女性の教育向上へ、新たな要職「女子教育特使」を設ける

(英国)

ロンドン発

2020年03月16日

英国のボリス・ジョンソン首相は3月5日、国際女性デー(3月8日)に先立ち、保守党議員のリズ・サグ男爵夫人(バロネス)を女子教育特使(Special Envoy for Girls’ Education)に任命したと発表した。女子教育特使は英国で新たに設けた役職で、貧困国のより多くの少女が学校教育を受け、質の高い教育から恩恵を享受できるよう支援を行う。

ジョンソン首相は、出生地にかかわらず全ての少女が12年間の質の高い教育を受けられるようにという、自身の外相時代に揚げた目標に首相就任後の初回演説であらためて言及しており、女性のエンパワーメントを優先事項の1つとして位置付けている。サグ特使は各国や国際機関と協調し、女子教育に関して野心的な目標の設定や投資を奨励するとともに、女子教育に関するジョンソン首相の目標実現のための政府トップを5年間務める。

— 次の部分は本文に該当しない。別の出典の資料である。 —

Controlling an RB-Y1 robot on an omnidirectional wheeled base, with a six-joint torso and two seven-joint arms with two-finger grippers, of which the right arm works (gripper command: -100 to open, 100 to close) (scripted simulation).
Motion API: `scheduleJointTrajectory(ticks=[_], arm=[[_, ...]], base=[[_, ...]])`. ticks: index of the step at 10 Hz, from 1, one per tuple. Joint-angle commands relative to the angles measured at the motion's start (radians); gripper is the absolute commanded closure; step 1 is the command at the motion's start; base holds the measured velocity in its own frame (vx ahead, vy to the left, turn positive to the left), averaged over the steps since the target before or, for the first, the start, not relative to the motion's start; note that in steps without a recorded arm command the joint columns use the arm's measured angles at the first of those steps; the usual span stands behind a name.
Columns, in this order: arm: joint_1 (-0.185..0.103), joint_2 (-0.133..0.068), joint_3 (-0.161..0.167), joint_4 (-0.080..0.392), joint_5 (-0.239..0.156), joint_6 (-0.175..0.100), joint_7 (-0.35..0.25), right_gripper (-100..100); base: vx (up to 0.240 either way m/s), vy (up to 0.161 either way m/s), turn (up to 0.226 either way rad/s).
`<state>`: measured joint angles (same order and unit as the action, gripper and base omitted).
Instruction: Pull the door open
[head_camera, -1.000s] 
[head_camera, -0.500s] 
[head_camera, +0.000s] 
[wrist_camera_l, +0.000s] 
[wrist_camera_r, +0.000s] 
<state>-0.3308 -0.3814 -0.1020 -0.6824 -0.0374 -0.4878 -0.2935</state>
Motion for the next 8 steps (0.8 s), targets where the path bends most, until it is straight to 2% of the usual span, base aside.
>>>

英国政府は2019年9月に世界の子供たちの教育のために5億1,500万ポンド(約679億8,000万円、1ポンド=約132円)の支援を発表、その中で女子教育の提供は国家が経済的な成功を収める上で重要な決定要因になるとする見解を示している。過去4年間で英国の援助で教育を受けた1,430万人の発展途上国の児童のうち、女子は少なくとも580万人に上るとしている。2012年に政府が立ち上げたGEC(Girls’ Education Challenge)は世界最大の女子への教育促進に向けた国際的なプログラムで、2025年までに世界の最貧国17カ国で150万人の少女に教育の機会を提供する。

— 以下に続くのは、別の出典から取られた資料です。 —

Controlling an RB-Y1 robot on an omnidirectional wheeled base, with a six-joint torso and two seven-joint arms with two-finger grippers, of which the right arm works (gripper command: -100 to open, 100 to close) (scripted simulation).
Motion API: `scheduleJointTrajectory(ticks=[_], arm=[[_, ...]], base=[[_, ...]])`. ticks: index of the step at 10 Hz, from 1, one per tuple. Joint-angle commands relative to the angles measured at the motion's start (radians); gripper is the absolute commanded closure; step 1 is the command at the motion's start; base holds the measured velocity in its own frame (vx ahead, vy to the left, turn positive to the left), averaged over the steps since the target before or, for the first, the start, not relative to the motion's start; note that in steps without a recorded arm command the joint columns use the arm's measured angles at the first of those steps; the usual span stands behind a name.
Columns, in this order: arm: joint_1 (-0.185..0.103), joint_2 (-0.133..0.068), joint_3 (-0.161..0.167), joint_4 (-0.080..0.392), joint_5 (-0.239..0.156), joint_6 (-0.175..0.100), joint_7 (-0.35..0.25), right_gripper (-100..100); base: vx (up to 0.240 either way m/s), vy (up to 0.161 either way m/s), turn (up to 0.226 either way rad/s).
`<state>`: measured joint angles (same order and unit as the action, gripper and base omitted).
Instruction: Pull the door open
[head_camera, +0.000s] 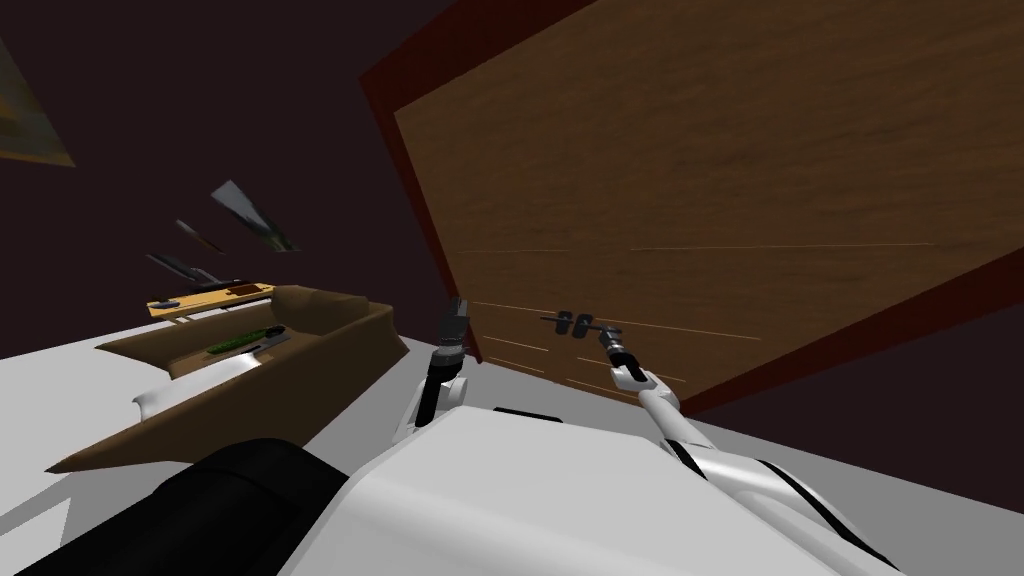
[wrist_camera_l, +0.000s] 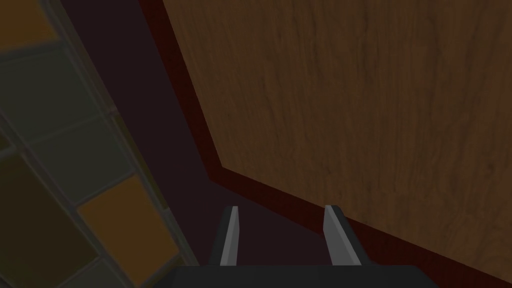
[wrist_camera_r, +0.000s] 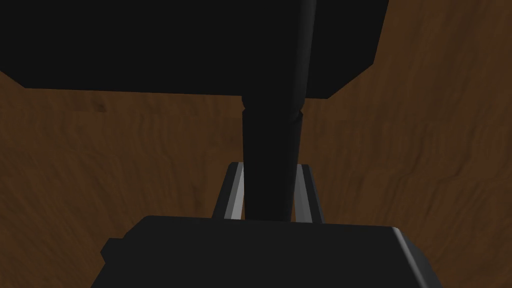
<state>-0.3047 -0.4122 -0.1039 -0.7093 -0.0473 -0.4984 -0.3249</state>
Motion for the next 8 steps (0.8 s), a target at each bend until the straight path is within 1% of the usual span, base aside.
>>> scheduleJointTrajectory(ticks=[1,3,4,6,8], arm=[[0.002,-0.001,-0.001,0.001,0.0,0.001,0.001,100],[0.002,-0.001,-0.001,0.001,0.0,0.001,0.001,100],[0.012,-0.012,0.005,0.003,0.001,-0.001,-0.011,100],[0.017,-0.022,0.017,0.0,0.004,-0.006,-0.026,100],[0.021,-0.032,0.043,-0.008,0.011,-0.014,-0.051,100]], base=[[-0.019,-0.004,0.006],[-0.005,0.001,-0.001],[-0.118,-0.041,0.026],[-0.17,-0.056,0.069],[-0.198,-0.059,0.098]])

ビジネスでの女性活躍も進んでおり、経営への女性進出を図る国際的キャンペーングループ「30%クラブ」によると、FTSE100企業(注)における女性役員比率は、2010年時点で12.6%だったが、2018年9月に30%を突破、2019年9月にはFTSE350企業でも30%を達成するなど、ビジネスでの女性の活躍も推進している。

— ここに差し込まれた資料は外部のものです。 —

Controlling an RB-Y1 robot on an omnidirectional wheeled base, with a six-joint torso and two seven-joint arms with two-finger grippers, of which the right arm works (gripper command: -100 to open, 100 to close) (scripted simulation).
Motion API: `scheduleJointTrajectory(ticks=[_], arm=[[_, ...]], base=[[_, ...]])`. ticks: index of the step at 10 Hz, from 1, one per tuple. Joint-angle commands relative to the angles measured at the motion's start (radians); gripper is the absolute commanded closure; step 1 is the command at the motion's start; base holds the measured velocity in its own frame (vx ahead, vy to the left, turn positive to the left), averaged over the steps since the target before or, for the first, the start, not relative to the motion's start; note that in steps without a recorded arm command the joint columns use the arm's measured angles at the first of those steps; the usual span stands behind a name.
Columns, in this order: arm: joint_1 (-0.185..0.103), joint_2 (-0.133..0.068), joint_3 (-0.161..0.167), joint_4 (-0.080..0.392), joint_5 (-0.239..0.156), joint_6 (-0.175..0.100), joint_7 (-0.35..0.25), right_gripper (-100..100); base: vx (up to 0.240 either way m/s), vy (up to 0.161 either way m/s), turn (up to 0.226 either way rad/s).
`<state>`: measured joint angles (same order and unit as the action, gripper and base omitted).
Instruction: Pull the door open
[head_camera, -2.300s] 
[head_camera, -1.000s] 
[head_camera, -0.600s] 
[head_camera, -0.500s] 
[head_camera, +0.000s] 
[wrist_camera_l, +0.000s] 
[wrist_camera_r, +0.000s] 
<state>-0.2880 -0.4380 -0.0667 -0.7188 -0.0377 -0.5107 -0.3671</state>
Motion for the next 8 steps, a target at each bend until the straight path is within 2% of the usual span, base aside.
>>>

また、2017年4月からは従業員250人超の企業に対し、男女の賃金格差を毎年公表することを義務付けている。ジョンソン首相は企業への開示義務付けにより透明性を確保していると強調し、性別に関係なく同一労働には同一賃金が支払われるべきと発言した。

(注)ロンドン証券取引所に上場する時価総額上位100社 。同様にFTSE350は上位350社。